Ganz einfache sache:

RAMOC mit derber spannung, dann geht der von alleine ein 


typ du



Dragon AMD schrieb:


> Alles auseinander bauen und säubern. Dann neues wasser drauf.


 
guckst du BILD!!!


----------



## Dragon AMD (3. Mai 2014)

the.hai schrieb:


> Ganz einfache sache:
> 
> RAMOC mit derber spannung, dann geht der von alleine ein
> 
> ...



Handy wollte das bild nicht anzeigen.leider


----------



## BertB (3. Mai 2014)

Best11163 schrieb:


> Dir ne Schöne Pilzsuppe kochen.


mit dem pilz knallt die vielleicht sogar


----------



## Gast20140625 (3. Mai 2014)

Oh oh, das sieht aber gar nicht gut aus.
Da brauchst du schon was stärkeres um diese Sauerei wegzubekommen. Versuchs mal auf die Art.

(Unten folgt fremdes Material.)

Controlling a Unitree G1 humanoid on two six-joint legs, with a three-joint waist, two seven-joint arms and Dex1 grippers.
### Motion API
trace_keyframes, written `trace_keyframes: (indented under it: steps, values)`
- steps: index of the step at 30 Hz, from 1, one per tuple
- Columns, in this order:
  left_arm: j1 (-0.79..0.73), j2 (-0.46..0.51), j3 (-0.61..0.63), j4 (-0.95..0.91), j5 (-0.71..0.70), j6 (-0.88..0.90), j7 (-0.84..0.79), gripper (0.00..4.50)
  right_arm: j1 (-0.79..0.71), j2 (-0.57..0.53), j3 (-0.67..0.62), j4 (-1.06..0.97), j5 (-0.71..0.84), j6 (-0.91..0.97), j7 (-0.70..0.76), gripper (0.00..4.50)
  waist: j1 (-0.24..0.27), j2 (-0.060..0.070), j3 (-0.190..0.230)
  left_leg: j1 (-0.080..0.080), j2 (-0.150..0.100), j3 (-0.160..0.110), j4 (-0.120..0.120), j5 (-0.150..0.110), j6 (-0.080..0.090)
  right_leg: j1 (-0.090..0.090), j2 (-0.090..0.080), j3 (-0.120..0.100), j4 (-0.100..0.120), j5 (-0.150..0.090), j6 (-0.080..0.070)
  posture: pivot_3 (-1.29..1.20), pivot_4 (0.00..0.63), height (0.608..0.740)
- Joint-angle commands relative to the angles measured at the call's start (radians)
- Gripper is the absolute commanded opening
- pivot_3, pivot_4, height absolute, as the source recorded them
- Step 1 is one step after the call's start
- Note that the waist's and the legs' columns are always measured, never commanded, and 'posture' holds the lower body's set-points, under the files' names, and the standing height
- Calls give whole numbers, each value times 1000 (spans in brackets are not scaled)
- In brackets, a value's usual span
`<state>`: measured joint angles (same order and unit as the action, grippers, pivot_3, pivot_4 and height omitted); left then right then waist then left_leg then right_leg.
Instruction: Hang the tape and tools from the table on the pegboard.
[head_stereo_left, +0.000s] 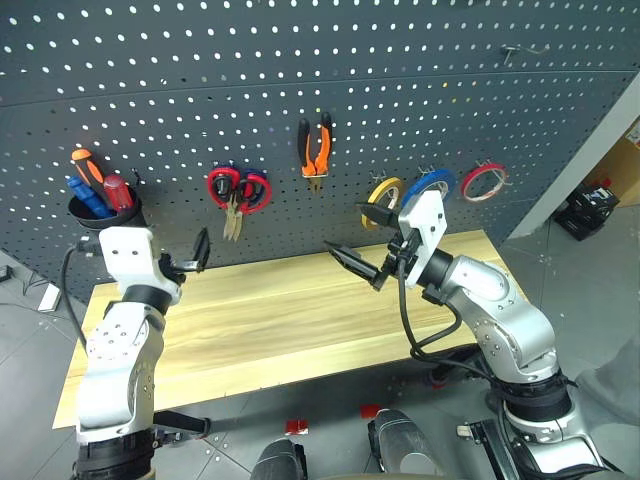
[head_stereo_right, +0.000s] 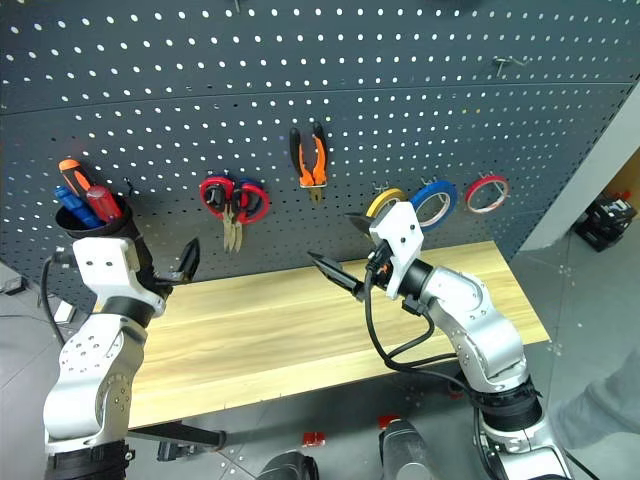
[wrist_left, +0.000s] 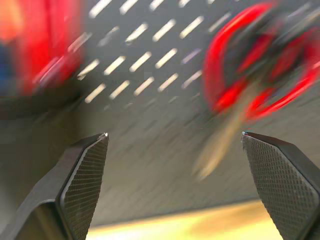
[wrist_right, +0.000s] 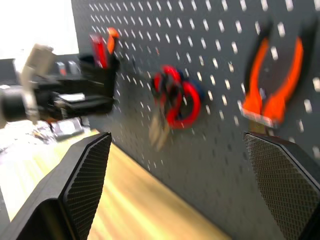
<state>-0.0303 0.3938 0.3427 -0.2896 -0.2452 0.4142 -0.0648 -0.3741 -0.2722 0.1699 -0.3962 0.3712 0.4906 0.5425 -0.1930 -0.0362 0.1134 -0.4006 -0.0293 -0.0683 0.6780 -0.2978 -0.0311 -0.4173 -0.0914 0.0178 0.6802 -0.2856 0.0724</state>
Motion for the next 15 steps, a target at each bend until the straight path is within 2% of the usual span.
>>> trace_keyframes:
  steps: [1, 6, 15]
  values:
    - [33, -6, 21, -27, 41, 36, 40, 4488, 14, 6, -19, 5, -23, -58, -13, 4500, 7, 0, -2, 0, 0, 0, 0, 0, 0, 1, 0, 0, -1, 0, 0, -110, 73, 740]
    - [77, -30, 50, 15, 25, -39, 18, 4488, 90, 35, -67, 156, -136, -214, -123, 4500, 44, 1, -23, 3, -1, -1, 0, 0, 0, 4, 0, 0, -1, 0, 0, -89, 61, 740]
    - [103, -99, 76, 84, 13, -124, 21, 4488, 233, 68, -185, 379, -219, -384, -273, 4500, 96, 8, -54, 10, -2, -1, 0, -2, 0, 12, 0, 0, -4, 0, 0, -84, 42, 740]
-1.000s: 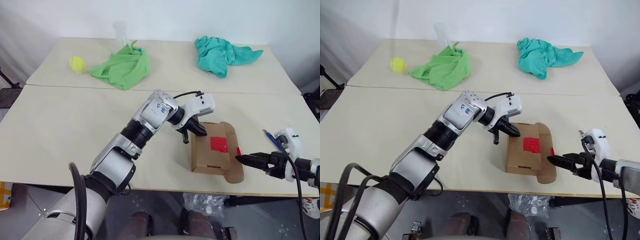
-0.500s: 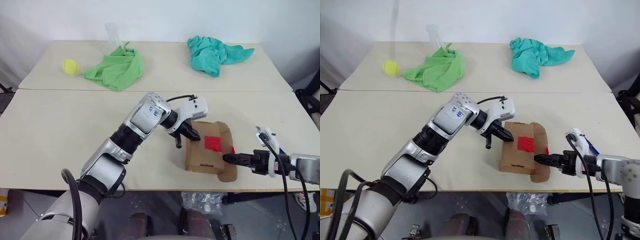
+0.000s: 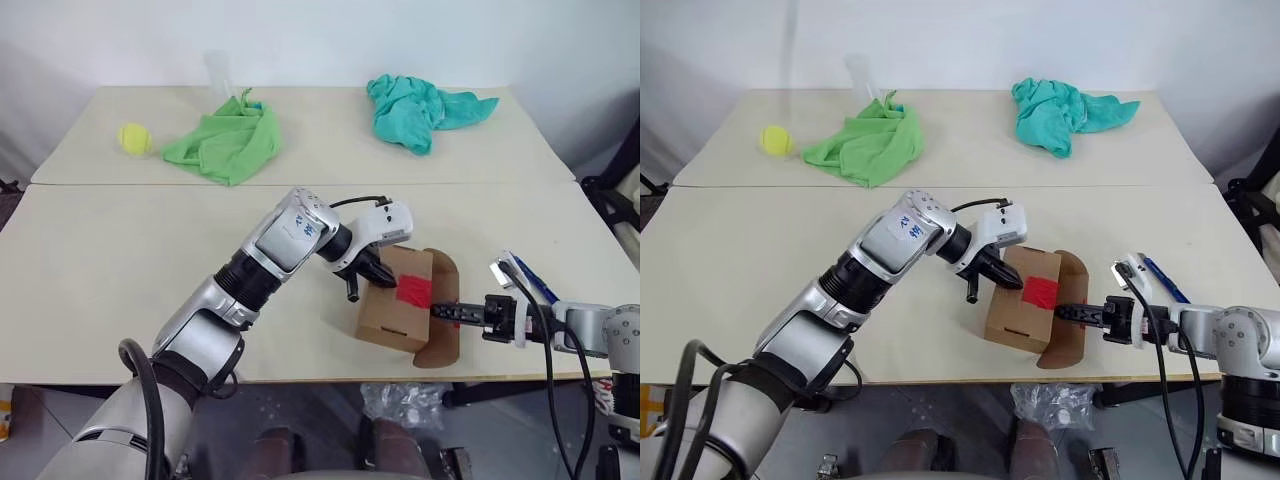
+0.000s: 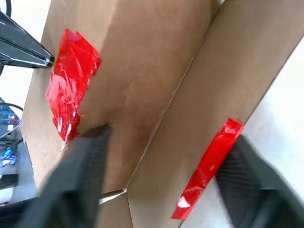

BTW: Noch kein "OT Spam" kreischender Mod mit der Keule durchgerauscht?


----------



## Oberst Klink (3. Mai 2014)

Ach, iss den Pilz doch einfach. Der ist ungiftig und schmeckt bestimmt super.


----------



## eXtIO (3. Mai 2014)

Danke für eure Tips so far!

... hehe, ein bisschen Spaß muss sein


----------



## Tierce (3. Mai 2014)

Schon mal probiert das Gerät aus- und wieder einzuschalten?


----------



## the.hai (3. Mai 2014)

Tierce schrieb:


> Schon mal probiert das Gerät aus- und wieder einzuschalten?


 
weil?


----------



## Cinnayum (3. Mai 2014)

The IT-Crowd <3 !


----------



## Dr Bakterius (3. Mai 2014)

Hier stand Mist und lt. dem Startpost eher was für die Ruka


----------



## BertB (3. Mai 2014)

the.hai schrieb:


> weil?


weil standard tip (und oft bringts sogar was, lol)


----------



## Oberst Klink (3. Mai 2014)

the.hai schrieb:


> weil?


 
Das immer hilft, sogar bei WaKü-Pilzbefall 

 Naja, solange noch nichts Lebendiges aus deinem Rechner kriecht, ist ja alles in bester Ordnung.


----------



## SilentMan22 (3. Mai 2014)

Vielleicht hilft ein Hochdruck oder Dampfreiniger.


----------



## Buddhafliege (3. Mai 2014)

Ruf doch einen Klemptner der weis wie man den "vernichtet" sowas lernt man doch. So jetzt veruteile einer mal einer Videospiele die bilden sogar.


----------



## Malkav85 (3. Mai 2014)

Sehr kreativ unsere community, aber bitte kein OT mehr


----------



## Goyoma (3. Mai 2014)

Schönes Gewächshaus! 

Pass auf, die mögen's warm und feucht, nicht das se sich noch vermehren ;D


----------



## BautznerSnef (4. Mai 2014)

Dieser Inhalt steht nur eingeloggten Mitgliedern zur Verfügung.
        



Bischen mehr Licht und der Pilz kommt besser zur Geltung.


----------



## ruyven_macaran (4. Mai 2014)

MalkavianChild schrieb:


> Sehr kreativ unsere community, aber bitte kein OT mehr


 
Ich weiß nicht so ganz, was bei dem Startpost offtopic wäre, aber ich bin mir ziemlich sicher, alles zum Thema Wasserkühlungen wäre fehl am Platze. Also ändern wir einfach mal das Forum um den Thread herum.


----------



## timetoremember (4. Mai 2014)

Ich habe "gehört" Canesten soll helfen^^ Canesten Extra Creme 50 g


----------



## orca113 (4. Mai 2014)

Das sieht auf jedenfall hübsch aus.

Solltest es aber bei Modding als Thema einschieben.


----------



## Malkav85 (4. Mai 2014)

ruyven_macaran schrieb:


> Ich weiß nicht so ganz, was bei dem Startpost offtopic wäre, aber ich bin mir ziemlich sicher, alles zum Thema Wasserkühlungen wäre fehl am Platze. Also ändern wir einfach mal das Forum um den Thread herum.


 
Naja, Fliegenpilze wachsen nicht im Wasser


----------



## Aldrearic (4. Mai 2014)

Doch hab hier schon welche im Wald wachsen sehen die häufig unter wasser lagen. 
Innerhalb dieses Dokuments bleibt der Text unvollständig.